Records shown below:

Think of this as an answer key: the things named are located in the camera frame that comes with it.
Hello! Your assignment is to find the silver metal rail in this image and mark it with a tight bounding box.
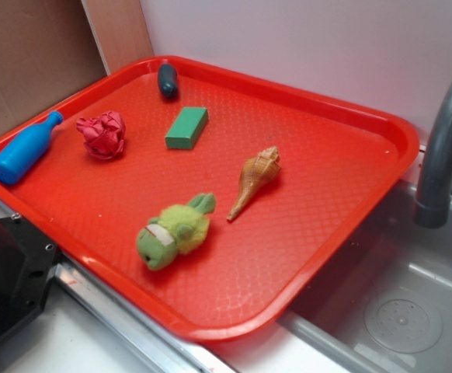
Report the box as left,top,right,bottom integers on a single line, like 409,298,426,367
0,182,239,373

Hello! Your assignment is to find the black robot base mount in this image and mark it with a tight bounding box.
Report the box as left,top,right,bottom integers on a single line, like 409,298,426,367
0,217,59,344

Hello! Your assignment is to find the blue plastic bottle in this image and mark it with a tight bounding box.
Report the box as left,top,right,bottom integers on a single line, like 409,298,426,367
0,111,64,185

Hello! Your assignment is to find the grey plastic sink basin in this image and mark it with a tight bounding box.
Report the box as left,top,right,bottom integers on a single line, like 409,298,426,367
210,145,452,373

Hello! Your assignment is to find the green rectangular block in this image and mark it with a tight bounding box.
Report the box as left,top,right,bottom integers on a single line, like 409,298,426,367
165,107,209,150

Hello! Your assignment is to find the brown cardboard panel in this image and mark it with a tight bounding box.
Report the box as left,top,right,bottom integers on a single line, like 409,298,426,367
0,1,153,136

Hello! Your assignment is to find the green plush turtle toy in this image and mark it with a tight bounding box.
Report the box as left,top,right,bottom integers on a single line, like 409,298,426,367
136,193,216,271

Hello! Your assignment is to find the grey toy faucet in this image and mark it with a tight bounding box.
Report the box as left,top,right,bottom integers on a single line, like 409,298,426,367
413,83,452,228

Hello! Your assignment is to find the brown spiral seashell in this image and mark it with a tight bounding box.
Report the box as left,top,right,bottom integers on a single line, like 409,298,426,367
227,146,281,221

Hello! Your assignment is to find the dark teal toy pickle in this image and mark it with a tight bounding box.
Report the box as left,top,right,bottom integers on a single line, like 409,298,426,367
158,63,179,99

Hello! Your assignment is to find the red plastic tray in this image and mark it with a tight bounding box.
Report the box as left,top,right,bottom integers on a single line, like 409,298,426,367
0,57,419,342

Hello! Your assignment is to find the crumpled red paper ball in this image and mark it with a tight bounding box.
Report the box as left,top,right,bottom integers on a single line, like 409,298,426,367
76,110,126,160

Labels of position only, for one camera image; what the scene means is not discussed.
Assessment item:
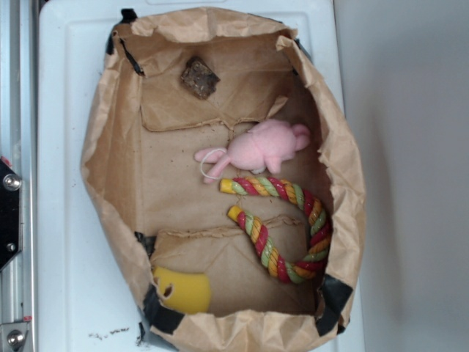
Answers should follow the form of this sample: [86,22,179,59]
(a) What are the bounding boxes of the multicolored twisted rope toy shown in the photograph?
[219,177,333,285]

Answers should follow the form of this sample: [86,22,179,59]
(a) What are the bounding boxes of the brown paper bag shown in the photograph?
[81,7,366,351]

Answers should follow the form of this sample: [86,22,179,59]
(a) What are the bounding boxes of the pink plush toy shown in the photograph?
[194,119,311,183]

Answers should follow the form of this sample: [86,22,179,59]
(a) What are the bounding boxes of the brown crumbly block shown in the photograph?
[180,56,220,100]

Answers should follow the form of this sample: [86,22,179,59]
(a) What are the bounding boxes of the yellow sponge block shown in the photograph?
[152,266,212,315]

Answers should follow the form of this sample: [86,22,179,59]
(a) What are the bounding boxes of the white plastic tray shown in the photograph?
[35,0,366,352]

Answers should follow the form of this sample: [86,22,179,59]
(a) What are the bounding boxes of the black metal bracket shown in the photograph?
[0,156,22,271]

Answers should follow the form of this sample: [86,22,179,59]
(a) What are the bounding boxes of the aluminium frame rail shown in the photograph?
[1,1,39,351]

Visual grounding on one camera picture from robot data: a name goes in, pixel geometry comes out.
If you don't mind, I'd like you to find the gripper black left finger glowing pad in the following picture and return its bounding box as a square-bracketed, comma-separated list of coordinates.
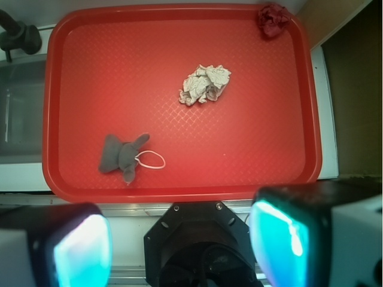
[1, 203, 113, 286]

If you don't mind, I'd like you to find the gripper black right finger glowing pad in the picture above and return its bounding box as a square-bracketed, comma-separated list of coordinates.
[250, 180, 382, 286]

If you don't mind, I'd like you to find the gray plush elephant toy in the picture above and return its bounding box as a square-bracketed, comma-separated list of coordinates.
[98, 133, 166, 185]

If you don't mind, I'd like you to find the crumpled white paper ball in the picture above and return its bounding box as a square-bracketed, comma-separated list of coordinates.
[178, 65, 232, 106]

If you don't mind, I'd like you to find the stainless steel sink basin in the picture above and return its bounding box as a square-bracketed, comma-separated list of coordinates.
[1, 58, 46, 164]

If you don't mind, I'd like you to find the red plastic tray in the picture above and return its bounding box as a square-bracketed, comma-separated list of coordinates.
[42, 4, 322, 203]

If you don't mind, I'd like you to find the crumpled dark red paper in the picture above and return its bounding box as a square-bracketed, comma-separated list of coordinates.
[258, 3, 291, 38]

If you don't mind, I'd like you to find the dark metal faucet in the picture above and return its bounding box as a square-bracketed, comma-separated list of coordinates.
[1, 10, 42, 63]

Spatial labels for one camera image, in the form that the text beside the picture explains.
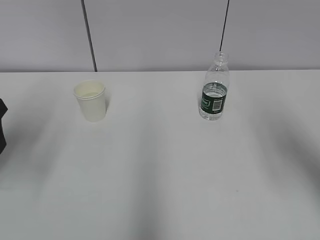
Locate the white paper cup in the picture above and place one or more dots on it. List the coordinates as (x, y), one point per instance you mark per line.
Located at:
(90, 95)

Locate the clear water bottle green label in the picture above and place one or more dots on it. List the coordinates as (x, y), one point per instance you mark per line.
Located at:
(215, 88)

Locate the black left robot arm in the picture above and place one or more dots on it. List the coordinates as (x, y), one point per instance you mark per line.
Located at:
(3, 110)

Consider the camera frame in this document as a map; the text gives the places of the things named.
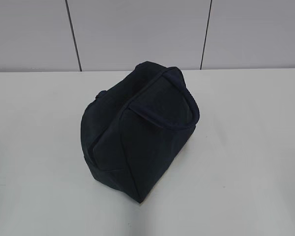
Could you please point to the dark blue lunch bag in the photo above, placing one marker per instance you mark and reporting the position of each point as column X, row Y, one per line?
column 131, row 133

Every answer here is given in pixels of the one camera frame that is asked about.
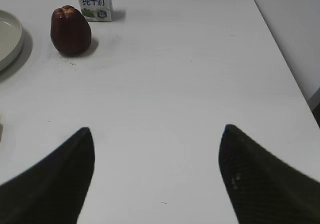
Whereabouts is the white blue milk carton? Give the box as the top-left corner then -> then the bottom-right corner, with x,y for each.
78,0 -> 113,22

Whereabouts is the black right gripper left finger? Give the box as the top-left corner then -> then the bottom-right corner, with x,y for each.
0,127 -> 95,224

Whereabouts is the dark red bell pepper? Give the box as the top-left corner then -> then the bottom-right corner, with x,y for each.
50,5 -> 92,56

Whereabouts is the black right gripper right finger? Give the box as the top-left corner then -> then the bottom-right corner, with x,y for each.
218,124 -> 320,224

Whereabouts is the grey-green ceramic plate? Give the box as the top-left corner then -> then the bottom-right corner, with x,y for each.
0,9 -> 24,71

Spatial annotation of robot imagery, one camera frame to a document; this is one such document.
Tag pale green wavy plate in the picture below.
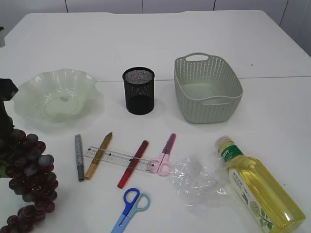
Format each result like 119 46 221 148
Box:
13 68 99 123

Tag clear plastic ruler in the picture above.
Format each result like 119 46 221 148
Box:
84 146 151 173

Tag purple grape bunch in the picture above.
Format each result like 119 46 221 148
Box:
0 128 58 233

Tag black mesh pen holder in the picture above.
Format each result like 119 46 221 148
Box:
122 67 155 115

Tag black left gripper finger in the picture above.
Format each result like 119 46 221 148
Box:
0 78 18 139

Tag clear plastic sheet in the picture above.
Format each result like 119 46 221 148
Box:
171 154 228 210

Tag blue scissors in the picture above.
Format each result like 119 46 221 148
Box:
111 188 151 233

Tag gold marker pen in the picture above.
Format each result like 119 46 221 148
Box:
85 132 113 180

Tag yellow tea bottle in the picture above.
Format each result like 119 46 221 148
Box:
215 136 306 233

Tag grey marker pen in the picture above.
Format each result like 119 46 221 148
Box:
74 134 85 182

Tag green plastic woven basket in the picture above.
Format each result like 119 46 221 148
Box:
174 52 243 124

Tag pink purple scissors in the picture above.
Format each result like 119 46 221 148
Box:
147 133 176 177

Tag red marker pen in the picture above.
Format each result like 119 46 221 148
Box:
117 140 149 189

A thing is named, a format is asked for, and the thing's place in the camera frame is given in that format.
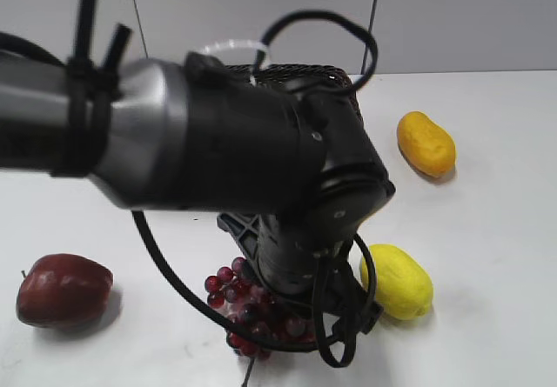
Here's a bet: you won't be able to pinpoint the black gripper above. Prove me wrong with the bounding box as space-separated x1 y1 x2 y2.
217 213 382 334

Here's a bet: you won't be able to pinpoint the purple grape bunch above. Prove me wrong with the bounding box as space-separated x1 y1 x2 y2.
205 257 315 344

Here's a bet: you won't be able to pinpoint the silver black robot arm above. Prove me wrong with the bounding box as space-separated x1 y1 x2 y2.
1 52 395 332

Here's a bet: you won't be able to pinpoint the dark brown wicker basket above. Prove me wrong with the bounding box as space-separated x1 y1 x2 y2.
228 63 364 125

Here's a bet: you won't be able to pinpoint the yellow lemon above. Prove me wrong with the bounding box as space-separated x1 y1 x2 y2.
369 244 433 321

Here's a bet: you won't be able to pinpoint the orange mango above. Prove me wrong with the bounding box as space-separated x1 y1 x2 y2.
396 111 457 178

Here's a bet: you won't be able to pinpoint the red apple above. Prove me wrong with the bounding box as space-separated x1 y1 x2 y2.
16 253 114 330

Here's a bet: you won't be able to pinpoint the black cable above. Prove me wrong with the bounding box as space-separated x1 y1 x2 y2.
130 9 379 369

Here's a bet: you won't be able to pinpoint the black cable ties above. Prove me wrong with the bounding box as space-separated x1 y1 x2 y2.
50 0 131 178

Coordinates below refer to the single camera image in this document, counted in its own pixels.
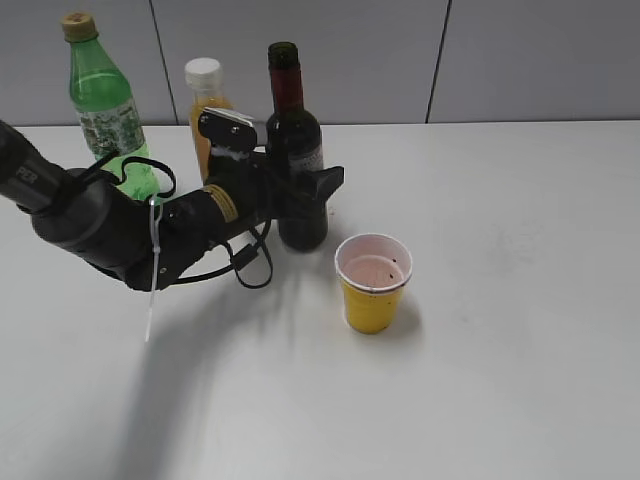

End of Records shown.

## What is expected
Among the lines of the data, find every one that holds "dots" and copy it.

## Output below
Locate the white paper cup in the picture above and place one or more dots on it. List the coordinates as (x, y), one point per instance you mark per line.
Locate the clear water bottle green label in the picture above and place one or more dots on it. List the coordinates as (x, y), one point per instance you mark per line.
Locate the black left robot arm in the picture above and place one or more dots on it. List the coordinates as (x, y), one point per instance you mark per line.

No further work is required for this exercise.